Accolta la domanda risarcitoria iure proprio e iure successionis proposta dai genitori e dai fratelli della defunta nei confronti della società Istituto Clinico Villa Aprica s.p.a. e del B., il giudice di prime cure ha -per quanto ancora d’interesse in questa sede- condannato la chiamata in manleva società Assicuratrice Milanese s.p.a. “a tenere indenne B.A. da quanto questi sarà tenuto a corrispondere a qualsiasi titolo in esecuzione della presente sentenza”, nonchè condannato la del pari chiamata in manleva società “BH Italia Gruppo Be. Ha. International Insurance ltd a tenere indenne Istituto Clinico Villa Aprica di quanto questi sarà tenuto a corrispondere a qualsiasi titolo versate in conseguenza della presente sentenza”, e, “in accoglimento della domanda di regresso svolta da Istituto Clinico Villa Aprica”, ha condannato ” B.A. a tenere indenne l’Istituto delle somme a qualsiasi titolo versate in conseguenza della presente sentenza”.

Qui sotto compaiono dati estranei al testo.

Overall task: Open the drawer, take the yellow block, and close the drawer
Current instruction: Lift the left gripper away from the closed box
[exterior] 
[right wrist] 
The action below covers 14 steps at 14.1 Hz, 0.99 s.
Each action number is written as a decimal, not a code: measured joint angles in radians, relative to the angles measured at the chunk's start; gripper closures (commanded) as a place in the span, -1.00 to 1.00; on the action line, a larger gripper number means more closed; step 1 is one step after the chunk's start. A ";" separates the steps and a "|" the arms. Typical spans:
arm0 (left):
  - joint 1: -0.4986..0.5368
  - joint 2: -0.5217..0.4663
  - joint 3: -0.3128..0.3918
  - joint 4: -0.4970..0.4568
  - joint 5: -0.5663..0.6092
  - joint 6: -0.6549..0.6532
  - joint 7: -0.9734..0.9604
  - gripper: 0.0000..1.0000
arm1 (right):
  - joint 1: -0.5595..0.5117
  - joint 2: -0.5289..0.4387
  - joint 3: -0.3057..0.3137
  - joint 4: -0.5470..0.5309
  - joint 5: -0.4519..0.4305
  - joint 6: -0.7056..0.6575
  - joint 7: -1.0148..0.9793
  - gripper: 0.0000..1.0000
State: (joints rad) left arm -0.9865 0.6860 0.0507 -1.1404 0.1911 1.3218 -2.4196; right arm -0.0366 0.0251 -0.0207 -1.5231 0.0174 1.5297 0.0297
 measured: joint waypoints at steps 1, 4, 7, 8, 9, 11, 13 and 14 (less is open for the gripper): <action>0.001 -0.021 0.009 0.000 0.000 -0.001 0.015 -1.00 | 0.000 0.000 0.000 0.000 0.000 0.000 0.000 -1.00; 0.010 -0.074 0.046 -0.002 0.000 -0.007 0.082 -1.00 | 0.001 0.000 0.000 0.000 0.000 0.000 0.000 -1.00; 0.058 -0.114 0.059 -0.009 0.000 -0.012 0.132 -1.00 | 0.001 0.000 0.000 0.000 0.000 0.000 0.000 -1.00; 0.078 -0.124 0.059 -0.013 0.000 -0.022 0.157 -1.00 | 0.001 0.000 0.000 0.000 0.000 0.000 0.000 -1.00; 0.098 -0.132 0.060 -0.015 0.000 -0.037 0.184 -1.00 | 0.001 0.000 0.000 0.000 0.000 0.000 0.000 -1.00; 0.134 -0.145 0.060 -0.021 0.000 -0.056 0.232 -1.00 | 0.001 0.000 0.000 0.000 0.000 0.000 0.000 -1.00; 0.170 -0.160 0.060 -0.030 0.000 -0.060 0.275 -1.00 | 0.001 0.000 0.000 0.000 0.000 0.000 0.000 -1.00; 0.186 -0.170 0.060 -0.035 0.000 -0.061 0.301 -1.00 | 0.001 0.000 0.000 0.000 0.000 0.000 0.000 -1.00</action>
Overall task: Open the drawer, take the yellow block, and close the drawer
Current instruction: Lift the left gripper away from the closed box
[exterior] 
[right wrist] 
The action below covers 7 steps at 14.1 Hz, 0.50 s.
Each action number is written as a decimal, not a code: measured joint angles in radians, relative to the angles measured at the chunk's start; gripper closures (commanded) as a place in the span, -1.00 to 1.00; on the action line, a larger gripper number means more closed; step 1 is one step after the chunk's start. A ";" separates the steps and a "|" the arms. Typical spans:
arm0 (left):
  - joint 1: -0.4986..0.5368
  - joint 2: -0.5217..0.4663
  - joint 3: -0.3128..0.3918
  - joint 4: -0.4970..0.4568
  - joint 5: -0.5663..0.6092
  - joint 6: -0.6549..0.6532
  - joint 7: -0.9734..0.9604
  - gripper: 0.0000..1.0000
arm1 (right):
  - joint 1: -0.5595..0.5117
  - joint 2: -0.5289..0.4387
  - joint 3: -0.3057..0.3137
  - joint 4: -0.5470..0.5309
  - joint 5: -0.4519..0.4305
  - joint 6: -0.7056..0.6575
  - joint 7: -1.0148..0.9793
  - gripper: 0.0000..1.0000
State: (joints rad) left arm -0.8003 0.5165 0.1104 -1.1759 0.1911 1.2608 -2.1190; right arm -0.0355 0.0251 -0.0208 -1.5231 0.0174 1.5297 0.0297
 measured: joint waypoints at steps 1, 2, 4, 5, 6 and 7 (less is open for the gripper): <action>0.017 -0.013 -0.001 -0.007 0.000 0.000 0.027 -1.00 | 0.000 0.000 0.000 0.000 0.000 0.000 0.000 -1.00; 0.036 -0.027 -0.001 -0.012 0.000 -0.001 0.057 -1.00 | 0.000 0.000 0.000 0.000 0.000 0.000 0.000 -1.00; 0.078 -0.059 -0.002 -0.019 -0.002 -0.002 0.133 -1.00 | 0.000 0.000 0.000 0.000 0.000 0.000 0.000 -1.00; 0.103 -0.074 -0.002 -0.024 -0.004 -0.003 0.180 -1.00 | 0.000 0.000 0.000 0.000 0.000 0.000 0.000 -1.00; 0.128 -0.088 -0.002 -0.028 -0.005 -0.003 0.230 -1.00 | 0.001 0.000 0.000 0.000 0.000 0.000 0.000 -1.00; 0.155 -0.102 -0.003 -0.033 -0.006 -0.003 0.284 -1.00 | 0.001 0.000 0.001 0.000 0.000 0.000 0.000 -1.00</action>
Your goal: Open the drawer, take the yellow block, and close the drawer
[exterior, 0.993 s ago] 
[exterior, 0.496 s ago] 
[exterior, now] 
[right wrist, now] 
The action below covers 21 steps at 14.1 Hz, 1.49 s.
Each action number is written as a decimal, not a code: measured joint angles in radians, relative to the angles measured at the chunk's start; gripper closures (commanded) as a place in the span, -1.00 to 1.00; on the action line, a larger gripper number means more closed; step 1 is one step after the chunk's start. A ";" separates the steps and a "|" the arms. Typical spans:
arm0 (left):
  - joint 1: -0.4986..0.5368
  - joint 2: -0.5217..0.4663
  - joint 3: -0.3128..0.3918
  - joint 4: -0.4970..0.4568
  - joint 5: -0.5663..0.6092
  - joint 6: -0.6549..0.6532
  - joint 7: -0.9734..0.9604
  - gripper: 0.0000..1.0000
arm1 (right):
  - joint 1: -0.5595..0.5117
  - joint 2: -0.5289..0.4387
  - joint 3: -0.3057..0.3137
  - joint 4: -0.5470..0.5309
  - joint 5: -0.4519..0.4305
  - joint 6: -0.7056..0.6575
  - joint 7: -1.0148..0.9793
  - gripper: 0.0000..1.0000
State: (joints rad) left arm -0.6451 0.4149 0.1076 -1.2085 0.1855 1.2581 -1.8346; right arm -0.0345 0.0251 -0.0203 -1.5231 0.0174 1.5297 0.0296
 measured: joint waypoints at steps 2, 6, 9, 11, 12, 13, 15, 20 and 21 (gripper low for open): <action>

In parziale accoglimento del gravame interposto dalla società Assicuratrice Milanese s.p.a. e in conseguente parziale riforma della pronunzia Trib. Como 10/11/2016, la corte di merito ha quindi con l’impugnata sentenza -per quanto ancora d’interesse in questa sede-: a) rigettato la domanda di manleva proposta dal B. nei confronti della società Assicurazione Milanese s.p.a.; b) condannato la società Be. H a.International Insurance Ltd a tenere indenne il B.; c) respinto il gravame incidentale della società Be. Ha. International Insurance Ltd.

Siffatta pronunzia tale giudice ha emesso all’esito della riqualificazione del rapporto intercorrente tra la società Istituto Clinico Villa Aprica s.p.a. e il B. in termini di lavoro subordinato, “ancorchè si tratti di “subordinazione attenuata””, anzichè quale contratto d’opera professionale, come viceversa ritenuto dal giudice di prime cure.

Riqualificazione che la corte di merito ha operato ritenendo, in particolare, che l'”affernnazione della mancanza di alcun vincolo di subordinazione e della possibilità per il Dott. B. di esercitare attività professionale in luoghi diversi dall’Istituto Clinico Villa Aprica s.p.a.” di cui all’art. 3 del contratto intercorso tra le parti “non bastano… a confermare che in effetti si tratti di lavoratore autonomo”.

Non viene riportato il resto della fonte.